Could you write out the data that follows, exactly and in full?

======

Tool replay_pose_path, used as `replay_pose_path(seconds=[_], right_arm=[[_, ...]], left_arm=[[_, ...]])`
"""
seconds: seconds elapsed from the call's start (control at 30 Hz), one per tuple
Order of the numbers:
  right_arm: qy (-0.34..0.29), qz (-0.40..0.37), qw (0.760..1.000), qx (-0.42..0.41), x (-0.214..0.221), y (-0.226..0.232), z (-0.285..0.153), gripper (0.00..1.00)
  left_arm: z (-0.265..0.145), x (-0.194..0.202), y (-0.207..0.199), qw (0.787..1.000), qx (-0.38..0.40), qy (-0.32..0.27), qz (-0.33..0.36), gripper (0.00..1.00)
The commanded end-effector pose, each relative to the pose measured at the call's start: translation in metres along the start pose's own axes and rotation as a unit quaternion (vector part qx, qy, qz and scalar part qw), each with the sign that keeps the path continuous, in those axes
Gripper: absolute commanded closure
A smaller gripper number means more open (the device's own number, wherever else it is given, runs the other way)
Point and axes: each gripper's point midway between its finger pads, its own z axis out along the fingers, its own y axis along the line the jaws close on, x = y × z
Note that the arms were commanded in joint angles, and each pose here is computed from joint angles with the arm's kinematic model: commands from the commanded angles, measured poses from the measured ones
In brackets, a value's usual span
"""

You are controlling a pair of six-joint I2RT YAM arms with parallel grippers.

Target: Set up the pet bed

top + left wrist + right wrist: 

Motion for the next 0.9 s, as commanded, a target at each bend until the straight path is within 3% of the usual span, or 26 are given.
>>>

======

◆ Exercise response
Tool replay_pose_path, used as `replay_pose_path(seconds=[_], right_arm=[[_, ...]], left_arm=[[_, ...]])`
"""
seconds: seconds elapsed from the call's start (control at 30 Hz), one per tuple
Order of the numbers:
  right_arm: qy (-0.34..0.29), qz (-0.40..0.37), qw (0.760..1.000), qx (-0.42..0.41), x (-0.214..0.221), y (-0.226..0.232), z (-0.285..0.153), gripper (0.00..1.00)
  left_arm: z (-0.265..0.145), x (-0.194..0.202), y (-0.207..0.199), qw (0.787..1.000), qx (-0.38..0.40), qy (-0.32..0.27), qz (-0.33..0.36), gripper (0.00..1.00)
The commanded end-effector pose, each relative to the pose measured at the call's start: translation in metres along the start pose's own axes and rotation as a unit quaternion (vector part qx, qy, qz and scalar part qw), each with the sign that keeps the path continuous, in those axes
Gripper: absolute commanded closure
A smaller gripper number means more open (the device's own number, wherever else it is given, runs the other way)
Point and axes: each gripper's point midway between its finger pads, its own z axis out along the fingers, its own y axis along the line the jaws close on, x = y × z
Note that the arms were commanded in joint angles, and each pose here is computed from joint angles with the arm's kinematic model: commands from the commanded angles, measured poses from the measured ones
In brackets, a value's usual span
"""

You are controlling a pair of six-joint I2RT YAM arms with parallel grippers.

Target: Set up the pet bed

top + left wrist + right wrist: 

Motion for the next 0.9 s, as commanded, a target at each bend until the straight path is within 3% of the usual span, or 26 are given.
>>>

That finishes the exercise, with nothing more to add.